## TASK
The data is to be transcribed in full, with nothing missed.

## SOURCE DATA
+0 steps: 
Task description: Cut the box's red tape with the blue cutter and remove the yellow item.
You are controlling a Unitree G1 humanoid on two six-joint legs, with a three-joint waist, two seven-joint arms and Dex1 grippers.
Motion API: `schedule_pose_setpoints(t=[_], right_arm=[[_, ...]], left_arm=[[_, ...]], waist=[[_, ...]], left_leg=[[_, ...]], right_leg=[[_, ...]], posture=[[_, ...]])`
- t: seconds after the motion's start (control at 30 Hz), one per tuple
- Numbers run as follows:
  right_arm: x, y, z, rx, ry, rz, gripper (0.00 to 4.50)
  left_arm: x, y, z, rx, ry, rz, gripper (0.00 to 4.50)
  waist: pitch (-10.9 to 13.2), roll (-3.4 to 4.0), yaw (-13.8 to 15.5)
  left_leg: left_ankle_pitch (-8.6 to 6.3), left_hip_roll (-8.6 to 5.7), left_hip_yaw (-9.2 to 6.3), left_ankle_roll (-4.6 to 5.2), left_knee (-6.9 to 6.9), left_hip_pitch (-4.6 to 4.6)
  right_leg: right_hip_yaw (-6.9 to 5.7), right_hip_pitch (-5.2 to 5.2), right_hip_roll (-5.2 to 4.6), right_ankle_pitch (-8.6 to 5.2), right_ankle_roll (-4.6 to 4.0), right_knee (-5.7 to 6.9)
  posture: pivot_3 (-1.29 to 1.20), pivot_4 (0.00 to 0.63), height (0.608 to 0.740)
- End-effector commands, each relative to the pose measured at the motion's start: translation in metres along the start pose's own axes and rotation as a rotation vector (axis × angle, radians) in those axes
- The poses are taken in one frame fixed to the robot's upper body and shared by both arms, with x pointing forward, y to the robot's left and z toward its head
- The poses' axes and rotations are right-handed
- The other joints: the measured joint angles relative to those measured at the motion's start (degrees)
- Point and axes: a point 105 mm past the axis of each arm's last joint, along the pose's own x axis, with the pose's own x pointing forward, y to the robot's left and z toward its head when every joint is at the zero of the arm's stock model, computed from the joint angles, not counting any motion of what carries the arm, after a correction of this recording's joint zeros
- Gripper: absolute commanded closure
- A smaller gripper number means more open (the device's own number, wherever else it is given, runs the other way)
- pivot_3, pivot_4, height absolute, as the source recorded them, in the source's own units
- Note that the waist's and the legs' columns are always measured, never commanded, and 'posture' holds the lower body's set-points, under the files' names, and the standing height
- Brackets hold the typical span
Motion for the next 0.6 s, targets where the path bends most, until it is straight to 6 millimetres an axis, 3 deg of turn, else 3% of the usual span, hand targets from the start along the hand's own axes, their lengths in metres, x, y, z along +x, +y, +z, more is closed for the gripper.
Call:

## SOLUTION BELOW
+0 steps: 
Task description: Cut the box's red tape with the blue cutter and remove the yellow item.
You are controlling a Unitree G1 humanoid on two six-joint legs, with a three-joint waist, two seven-joint arms and Dex1 grippers.
Motion API: `schedule_pose_setpoints(t=[_], right_arm=[[_, ...]], left_arm=[[_, ...]], waist=[[_, ...]], left_leg=[[_, ...]], right_leg=[[_, ...]], posture=[[_, ...]])`
- t: seconds after the motion's start (control at 30 Hz), one per tuple
- Numbers run as follows:
  right_arm: x, y, z, rx, ry, rz, gripper (0.00 to 4.50)
  left_arm: x, y, z, rx, ry, rz, gripper (0.00 to 4.50)
  waist: pitch (-10.9 to 13.2), roll (-3.4 to 4.0), yaw (-13.8 to 15.5)
  left_leg: left_ankle_pitch (-8.6 to 6.3), left_hip_roll (-8.6 to 5.7), left_hip_yaw (-9.2 to 6.3), left_ankle_roll (-4.6 to 5.2), left_knee (-6.9 to 6.9), left_hip_pitch (-4.6 to 4.6)
  right_leg: right_hip_yaw (-6.9 to 5.7), right_hip_pitch (-5.2 to 5.2), right_hip_roll (-5.2 to 4.6), right_ankle_pitch (-8.6 to 5.2), right_ankle_roll (-4.6 to 4.0), right_knee (-5.7 to 6.9)
  posture: pivot_3 (-1.29 to 1.20), pivot_4 (0.00 to 0.63), height (0.608 to 0.740)
- End-effector commands, each relative to the pose measured at the motion's start: translation in metres along the start pose's own axes and rotation as a rotation vector (axis × angle, radians) in those axes
- The poses are taken in one frame fixed to the robot's upper body and shared by both arms, with x pointing forward, y to the robot's left and z toward its head
- The poses' axes and rotations are right-handed
- The other joints: the measured joint angles relative to those measured at the motion's start (degrees)
- Point and axes: a point 105 mm past the axis of each arm's last joint, along the pose's own x axis, with the pose's own x pointing forward, y to the robot's left and z toward its head when every joint is at the zero of the arm's stock model, computed from the joint angles, not counting any motion of what carries the arm, after a correction of this recording's joint zeros
- Gripper: absolute commanded closure
- A smaller gripper number means more open (the device's own number, wherever else it is given, runs the other way)
- pivot_3, pivot_4, height absolute, as the source recorded them, in the source's own units
- Note that the waist's and the legs' columns are always measured, never commanded, and 'posture' holds the lower body's set-points, under the files' names, and the standing height
- Brackets hold the typical span
Motion for the next 0.6 s, targets where the path bends most, until it is straight to 6 millimetres an axis, 3 deg of turn, else 3% of the usual span, hand targets from the start along the hand's own axes, their lengths in metres, x, y, z along +x, +y, +z, more is closed for the gripper.
Call:

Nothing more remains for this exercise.